ACTION ITEM:
Of the lines below, write out exactly those from the line with "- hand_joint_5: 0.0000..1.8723" through the line with "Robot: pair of", both included, and skip the rest.

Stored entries
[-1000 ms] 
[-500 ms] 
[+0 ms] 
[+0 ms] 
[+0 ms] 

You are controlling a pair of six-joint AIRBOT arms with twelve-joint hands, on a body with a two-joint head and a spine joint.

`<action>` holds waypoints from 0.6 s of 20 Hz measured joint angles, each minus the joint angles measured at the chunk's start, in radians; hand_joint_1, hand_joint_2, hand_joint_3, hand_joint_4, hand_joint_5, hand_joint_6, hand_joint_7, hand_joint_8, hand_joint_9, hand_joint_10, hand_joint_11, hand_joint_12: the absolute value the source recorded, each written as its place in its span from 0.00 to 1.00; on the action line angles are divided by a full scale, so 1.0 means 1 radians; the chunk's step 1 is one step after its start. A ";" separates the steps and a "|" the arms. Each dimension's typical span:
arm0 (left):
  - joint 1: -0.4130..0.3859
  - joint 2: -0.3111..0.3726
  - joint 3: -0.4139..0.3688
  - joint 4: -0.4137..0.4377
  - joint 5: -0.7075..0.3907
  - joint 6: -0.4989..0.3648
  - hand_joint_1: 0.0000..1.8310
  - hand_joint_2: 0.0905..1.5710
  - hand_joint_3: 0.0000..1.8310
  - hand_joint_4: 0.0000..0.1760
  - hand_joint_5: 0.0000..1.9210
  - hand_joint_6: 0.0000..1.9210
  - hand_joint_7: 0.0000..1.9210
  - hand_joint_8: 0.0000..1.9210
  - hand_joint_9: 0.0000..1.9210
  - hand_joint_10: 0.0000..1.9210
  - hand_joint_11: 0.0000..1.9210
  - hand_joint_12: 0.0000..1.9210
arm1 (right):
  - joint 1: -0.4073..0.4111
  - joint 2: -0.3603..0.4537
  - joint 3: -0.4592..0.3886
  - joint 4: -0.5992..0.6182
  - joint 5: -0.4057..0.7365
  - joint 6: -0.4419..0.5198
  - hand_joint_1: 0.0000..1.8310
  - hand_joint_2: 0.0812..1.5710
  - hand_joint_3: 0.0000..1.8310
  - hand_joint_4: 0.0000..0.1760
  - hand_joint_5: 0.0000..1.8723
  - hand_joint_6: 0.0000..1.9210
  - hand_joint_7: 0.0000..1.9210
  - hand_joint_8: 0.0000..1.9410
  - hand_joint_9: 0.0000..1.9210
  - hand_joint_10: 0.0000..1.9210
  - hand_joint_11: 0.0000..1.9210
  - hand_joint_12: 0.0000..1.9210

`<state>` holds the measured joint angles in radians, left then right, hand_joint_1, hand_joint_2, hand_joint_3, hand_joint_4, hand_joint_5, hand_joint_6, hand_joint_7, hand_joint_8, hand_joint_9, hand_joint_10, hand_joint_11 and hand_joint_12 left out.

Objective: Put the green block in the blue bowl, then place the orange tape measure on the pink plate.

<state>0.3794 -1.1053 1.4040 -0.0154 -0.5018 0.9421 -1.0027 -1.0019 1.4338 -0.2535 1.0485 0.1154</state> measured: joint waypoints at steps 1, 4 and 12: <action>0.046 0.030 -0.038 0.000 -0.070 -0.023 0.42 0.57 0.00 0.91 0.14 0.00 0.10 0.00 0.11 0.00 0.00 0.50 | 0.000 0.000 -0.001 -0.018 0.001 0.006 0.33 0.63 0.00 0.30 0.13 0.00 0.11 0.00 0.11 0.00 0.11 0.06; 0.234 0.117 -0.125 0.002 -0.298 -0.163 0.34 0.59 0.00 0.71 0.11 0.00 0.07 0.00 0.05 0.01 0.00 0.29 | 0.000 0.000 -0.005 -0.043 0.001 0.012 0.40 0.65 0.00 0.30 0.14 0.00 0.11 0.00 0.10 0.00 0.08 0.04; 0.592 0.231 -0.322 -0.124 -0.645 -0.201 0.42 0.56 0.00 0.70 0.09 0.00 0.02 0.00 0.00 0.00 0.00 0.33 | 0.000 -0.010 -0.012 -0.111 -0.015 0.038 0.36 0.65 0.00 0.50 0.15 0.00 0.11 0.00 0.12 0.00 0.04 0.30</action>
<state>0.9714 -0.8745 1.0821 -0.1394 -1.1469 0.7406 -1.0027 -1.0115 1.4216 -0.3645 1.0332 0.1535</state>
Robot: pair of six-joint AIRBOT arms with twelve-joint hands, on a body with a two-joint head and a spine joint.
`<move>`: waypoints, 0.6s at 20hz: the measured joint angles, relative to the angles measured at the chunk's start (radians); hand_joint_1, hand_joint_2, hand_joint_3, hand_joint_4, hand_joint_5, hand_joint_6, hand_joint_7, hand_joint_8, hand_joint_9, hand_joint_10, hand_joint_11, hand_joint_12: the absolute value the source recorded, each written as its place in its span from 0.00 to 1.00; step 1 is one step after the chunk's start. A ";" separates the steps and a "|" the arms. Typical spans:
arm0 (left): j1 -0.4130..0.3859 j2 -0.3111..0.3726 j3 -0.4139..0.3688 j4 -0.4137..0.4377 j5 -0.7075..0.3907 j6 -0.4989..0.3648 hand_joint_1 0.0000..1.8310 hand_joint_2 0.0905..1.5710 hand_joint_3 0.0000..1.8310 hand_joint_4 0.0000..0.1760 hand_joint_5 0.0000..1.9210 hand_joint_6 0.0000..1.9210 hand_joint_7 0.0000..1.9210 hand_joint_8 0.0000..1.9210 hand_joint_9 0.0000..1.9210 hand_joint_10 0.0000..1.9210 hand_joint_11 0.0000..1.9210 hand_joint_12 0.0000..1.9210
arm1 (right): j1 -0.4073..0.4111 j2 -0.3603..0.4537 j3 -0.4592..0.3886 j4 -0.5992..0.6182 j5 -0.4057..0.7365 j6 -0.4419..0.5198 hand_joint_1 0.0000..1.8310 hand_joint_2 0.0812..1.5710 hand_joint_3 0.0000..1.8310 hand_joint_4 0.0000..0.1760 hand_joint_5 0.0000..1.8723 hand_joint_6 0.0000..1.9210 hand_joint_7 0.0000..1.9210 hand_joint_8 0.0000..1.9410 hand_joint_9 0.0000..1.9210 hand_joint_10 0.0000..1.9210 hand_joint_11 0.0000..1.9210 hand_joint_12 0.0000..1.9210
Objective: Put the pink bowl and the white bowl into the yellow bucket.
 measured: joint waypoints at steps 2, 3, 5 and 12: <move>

EXERCISE SOLUTION:
  - hand_joint_5: 0.0000..1.8723
  - hand_joint_6: 0.0000..1.9210
  - hand_joint_7: 0.0000..1.9210
  - hand_joint_8: 0.0000..1.9410
  - hand_joint_9: 0.0000..1.9210
  - hand_joint_10: 0.0000..1.9210
  - hand_joint_11: 0.0000..1.9210
  - hand_joint_12: 0.0000..1.9210

`<state>` holds the measured joint angles in radians, left then right, hand_joint_1, hand_joint_2, hand_joint_3, hand_joint_4, hand_joint_5, hand_joint_6, hand_joint_7, hand_joint_8, hand_joint_9, hand_joint_10, hand_joint_11 and hand_joint_12 left out.

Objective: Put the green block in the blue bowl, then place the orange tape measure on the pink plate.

<state>0.3794 -1.1053 1.4040 -0.0154 -0.5018 0.9421 -1.0027 -1.0019 1.4338 -0.2535 1.0485 0.1154</state> measured: joint waypoints at steps 1, 4 and 12: <action>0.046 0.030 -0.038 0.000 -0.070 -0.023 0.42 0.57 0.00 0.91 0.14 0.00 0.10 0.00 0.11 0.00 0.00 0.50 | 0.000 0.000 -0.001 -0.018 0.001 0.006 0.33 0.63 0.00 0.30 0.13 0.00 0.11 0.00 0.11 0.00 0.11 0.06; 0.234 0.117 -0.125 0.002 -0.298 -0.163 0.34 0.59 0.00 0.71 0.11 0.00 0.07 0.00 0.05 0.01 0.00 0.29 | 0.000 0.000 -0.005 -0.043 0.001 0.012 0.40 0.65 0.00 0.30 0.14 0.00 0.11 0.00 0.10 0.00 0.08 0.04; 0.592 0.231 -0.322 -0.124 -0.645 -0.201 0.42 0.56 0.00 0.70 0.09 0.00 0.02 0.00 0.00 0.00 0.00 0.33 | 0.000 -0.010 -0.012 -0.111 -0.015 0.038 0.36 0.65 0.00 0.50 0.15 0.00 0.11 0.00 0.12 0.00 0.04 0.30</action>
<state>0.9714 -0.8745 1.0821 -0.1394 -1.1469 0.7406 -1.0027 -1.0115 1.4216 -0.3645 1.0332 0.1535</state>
Robot: pair of six-joint AIRBOT arms with twelve-joint hands, on a body with a two-joint head and a spine joint.

With this, the answer is complete.